◆ **EXERCISE GOAL**
Retype, character for character, the line containing "the person's dark" along with each line after it through the end of the data, and only those.
== RECORDS PROVIDED ==
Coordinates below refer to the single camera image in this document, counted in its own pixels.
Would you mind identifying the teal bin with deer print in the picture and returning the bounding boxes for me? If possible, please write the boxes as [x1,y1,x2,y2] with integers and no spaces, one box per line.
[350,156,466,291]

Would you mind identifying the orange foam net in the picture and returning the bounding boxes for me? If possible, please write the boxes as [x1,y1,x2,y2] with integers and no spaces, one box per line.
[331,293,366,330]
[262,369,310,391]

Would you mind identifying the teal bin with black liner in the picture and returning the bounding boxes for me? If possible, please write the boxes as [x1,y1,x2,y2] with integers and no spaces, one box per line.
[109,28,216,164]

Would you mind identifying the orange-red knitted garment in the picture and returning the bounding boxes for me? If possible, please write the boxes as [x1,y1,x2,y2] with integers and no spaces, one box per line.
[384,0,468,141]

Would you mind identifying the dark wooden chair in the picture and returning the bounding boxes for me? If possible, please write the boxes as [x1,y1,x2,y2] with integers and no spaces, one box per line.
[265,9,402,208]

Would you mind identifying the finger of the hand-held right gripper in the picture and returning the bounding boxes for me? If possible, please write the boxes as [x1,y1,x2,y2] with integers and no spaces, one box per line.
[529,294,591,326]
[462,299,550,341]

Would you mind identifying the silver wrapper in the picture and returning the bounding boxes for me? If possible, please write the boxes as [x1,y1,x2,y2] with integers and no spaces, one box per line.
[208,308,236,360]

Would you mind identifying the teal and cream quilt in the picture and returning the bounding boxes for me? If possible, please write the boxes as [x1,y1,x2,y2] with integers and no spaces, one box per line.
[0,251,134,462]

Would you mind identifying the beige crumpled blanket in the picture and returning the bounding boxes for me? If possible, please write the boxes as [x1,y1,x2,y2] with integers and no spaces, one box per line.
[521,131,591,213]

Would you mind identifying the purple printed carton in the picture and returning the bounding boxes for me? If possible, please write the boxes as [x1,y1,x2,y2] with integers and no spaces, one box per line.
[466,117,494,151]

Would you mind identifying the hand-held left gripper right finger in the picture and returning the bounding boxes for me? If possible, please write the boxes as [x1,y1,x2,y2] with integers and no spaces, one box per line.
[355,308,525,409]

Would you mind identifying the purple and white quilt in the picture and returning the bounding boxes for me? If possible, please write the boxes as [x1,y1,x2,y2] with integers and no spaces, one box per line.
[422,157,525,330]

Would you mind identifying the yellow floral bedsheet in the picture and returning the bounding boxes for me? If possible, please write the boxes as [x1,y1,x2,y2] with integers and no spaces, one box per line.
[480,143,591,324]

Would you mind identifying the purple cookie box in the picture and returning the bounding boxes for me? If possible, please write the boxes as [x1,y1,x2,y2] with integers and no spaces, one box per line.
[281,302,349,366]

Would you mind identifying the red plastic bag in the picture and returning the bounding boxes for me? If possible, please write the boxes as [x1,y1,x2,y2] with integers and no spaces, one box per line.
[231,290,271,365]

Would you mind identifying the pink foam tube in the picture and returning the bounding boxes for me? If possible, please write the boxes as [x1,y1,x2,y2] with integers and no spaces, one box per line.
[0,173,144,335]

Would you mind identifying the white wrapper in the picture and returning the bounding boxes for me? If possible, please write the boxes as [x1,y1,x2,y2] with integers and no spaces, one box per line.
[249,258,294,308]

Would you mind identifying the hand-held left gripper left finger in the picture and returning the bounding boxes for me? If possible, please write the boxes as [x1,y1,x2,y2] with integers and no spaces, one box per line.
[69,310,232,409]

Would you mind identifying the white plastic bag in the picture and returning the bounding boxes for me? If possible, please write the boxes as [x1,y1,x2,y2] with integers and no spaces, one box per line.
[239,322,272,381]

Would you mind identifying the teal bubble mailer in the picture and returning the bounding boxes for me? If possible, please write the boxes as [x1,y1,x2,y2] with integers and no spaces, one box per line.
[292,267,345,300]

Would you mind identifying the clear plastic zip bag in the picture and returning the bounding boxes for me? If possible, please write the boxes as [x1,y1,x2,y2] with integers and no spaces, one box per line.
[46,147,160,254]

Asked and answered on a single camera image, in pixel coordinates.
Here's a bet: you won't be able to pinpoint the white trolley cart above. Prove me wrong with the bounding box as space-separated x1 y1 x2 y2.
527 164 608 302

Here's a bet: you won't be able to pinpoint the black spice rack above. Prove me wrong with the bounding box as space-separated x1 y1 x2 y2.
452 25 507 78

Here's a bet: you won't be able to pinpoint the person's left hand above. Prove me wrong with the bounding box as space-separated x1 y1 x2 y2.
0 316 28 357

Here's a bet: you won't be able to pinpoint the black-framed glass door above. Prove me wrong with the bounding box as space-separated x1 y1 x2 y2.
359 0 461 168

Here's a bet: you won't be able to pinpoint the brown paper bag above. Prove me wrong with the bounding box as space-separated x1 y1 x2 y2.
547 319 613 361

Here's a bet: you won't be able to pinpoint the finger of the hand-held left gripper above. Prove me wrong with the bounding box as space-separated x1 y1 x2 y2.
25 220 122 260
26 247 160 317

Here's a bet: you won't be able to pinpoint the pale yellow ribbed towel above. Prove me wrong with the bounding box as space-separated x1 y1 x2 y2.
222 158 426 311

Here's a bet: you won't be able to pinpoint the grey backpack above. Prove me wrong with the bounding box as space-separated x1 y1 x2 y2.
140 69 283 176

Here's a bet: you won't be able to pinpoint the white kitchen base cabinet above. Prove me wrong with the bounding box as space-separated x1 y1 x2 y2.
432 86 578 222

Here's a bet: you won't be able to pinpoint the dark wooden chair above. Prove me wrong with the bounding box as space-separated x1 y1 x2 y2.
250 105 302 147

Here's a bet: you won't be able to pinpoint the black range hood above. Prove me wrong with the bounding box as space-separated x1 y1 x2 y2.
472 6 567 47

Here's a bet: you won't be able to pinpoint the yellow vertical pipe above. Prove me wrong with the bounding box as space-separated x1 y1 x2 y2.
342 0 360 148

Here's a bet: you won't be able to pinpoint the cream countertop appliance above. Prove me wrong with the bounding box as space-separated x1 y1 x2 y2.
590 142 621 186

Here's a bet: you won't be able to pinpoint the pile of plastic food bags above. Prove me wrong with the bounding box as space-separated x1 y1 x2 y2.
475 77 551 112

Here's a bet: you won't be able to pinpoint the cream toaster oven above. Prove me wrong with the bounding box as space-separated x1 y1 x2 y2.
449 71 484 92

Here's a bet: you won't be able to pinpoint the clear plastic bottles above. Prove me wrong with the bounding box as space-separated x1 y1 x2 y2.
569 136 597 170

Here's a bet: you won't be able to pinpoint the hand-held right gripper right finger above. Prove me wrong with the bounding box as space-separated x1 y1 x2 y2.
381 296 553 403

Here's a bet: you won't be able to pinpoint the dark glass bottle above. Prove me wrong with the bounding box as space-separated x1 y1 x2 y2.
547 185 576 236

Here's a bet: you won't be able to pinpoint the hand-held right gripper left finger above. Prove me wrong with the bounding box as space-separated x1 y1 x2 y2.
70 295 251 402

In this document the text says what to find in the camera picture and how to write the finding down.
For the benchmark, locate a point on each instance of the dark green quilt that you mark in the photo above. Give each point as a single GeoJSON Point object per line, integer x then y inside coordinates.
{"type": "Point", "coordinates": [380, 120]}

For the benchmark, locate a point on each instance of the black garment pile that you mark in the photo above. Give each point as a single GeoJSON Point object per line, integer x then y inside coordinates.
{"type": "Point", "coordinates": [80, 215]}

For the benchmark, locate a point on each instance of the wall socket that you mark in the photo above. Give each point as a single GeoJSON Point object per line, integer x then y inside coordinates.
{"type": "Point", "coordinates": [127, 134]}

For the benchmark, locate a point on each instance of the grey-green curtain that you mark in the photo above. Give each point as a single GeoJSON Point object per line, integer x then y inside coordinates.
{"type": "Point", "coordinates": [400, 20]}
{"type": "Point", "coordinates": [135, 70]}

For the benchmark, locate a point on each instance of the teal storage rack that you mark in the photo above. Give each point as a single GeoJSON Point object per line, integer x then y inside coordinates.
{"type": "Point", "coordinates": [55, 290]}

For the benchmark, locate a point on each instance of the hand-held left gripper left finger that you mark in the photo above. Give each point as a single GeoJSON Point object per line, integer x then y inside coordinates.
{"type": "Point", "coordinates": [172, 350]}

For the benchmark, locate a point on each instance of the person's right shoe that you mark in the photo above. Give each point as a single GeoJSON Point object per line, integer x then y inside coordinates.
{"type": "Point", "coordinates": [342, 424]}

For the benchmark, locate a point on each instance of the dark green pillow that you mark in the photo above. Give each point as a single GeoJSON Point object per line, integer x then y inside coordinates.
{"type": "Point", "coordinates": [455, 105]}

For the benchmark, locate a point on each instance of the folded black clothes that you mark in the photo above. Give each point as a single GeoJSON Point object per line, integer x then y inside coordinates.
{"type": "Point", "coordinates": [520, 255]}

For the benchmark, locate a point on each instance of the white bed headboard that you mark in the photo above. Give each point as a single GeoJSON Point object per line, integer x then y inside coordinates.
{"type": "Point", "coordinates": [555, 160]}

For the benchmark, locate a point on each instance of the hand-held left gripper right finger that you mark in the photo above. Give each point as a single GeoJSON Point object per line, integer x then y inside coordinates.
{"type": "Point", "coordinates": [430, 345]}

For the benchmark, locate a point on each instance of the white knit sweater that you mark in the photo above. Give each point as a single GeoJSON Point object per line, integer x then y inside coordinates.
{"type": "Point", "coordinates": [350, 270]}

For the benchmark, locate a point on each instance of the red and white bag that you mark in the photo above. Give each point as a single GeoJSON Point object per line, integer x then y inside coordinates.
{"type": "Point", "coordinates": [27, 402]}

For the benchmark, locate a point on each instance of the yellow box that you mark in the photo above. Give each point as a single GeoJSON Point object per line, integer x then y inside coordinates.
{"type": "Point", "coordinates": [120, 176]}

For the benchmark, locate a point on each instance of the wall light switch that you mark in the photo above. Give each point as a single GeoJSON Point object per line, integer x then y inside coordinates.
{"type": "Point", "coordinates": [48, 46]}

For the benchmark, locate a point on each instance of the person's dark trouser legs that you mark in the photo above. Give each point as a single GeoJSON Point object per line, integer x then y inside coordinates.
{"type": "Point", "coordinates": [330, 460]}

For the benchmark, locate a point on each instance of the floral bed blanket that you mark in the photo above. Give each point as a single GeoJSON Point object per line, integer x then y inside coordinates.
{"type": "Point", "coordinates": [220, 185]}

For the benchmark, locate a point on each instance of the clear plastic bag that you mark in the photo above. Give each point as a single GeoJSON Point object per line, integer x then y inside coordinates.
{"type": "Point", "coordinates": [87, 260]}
===
◆ **YOUR RESPONSE**
For the benchmark, locate a point on each instance of the person's dark trouser legs that you mark in the photo above. Give each point as a single GeoJSON Point object per line, integer x then y inside coordinates.
{"type": "Point", "coordinates": [330, 460]}

For the benchmark, locate a point on each instance of the floral bed blanket that you mark in the photo above. Give each point as a single GeoJSON Point object per line, integer x then y inside coordinates.
{"type": "Point", "coordinates": [220, 185]}

For the benchmark, locate a point on each instance of the clear plastic bag that you mark in the photo above. Give each point as a single GeoJSON Point object per line, integer x then y inside coordinates.
{"type": "Point", "coordinates": [87, 260]}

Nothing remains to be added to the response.